NEXUS Criteria for C-Spine Imaging
The NEXUS Criteria represent a well-validated clinical decision aid that can be used to safely rule out cervical spine injury in alert, stable trauma patients without the need to obtain radiographic images.
The NEXUS Criteria were developed to help physicians determine whether cervical spine imaging could be safely avoided in appropriate patients.
- Validation study included a prospective, observational sample of 34,069 patients, aged 1 to 101 years, presenting to 21 US trauma centers. 1.7% of those studied had clinically significant c-spine injuries (CSI).
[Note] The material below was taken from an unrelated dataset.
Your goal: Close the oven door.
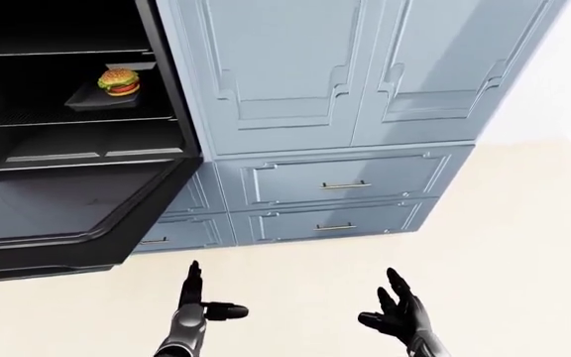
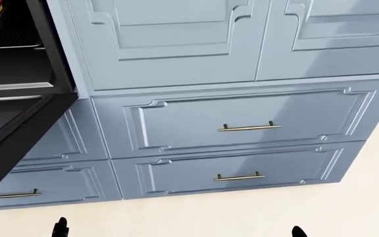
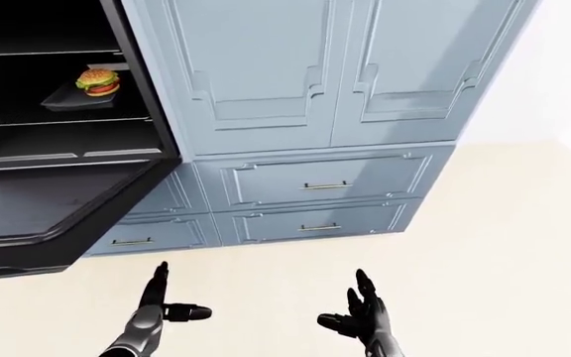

NEXUS Criteria found to have sensitivity of 99.6% for ruling out CSI (2/578).
- Also detected 99.0% (8/818) of ALL c-spine injuries (6 of which were injuries that didn’t require stabilization or specialized treatment).
- Adopting this rule could decrease imaging in the these patients by 12.6%.
- Subsequent studies have found a sensitivity of 83-100% for CSI with majority finding 90-100% sensitivity.
Points to keep in mind:
- Unlike the Canadian C-spine Rule (CCR), NEXUS Criteria does not have age cut-offs and is theoretically applicable to all patients > 1 year of age. However, there is literature to suggest caution applying NEXUS to patients > 65 years of age, as the sensitivity may be as low as 66-84%. In a large retrospective trauma registry study of 231,018 patients by Paykin et al in 2017, sensitivity was still only 94.8% (95% CI: 92.1%-96.7%).
- In the only trial to undertake a prospective head to head comparison of NEXUS to the CCR, the CCR was found to have superior sensitivity (99.4 vs 90.7%). However the trial was performed by the creators of the CCR at hospitals that were involved in the initial CCR validation study. There were also post-hoc “clarifications” added by the authors to the original NEXUS Criteria, leading to some concerns about the generalizability of the study findings.
- There is also debate about whether x-rays of the c-spine are sufficiently sensitive to rule out c-spine injuries in trauma patients and whether CT is a more appropriate imaging modality in this patient population.
- There are over 1 million visits to US emergency departments annually for blunt trauma patients who present with a concern for possible cervical spine imaging. Many of these patients undergo imaging of their c-spine, with the overwhelming majority (98%) of the studies coming back negative for a fracture. This imaging is both largely unnecessary, and extremely costly (>$180,000,000 annually).
- Applying the NEXUS Criteria would allow physicians to safely reduce imaging between 12-36% in patients presenting with concern for possible cervical spine imaging, avoiding unnecessary radiographic studies and saving significant cost.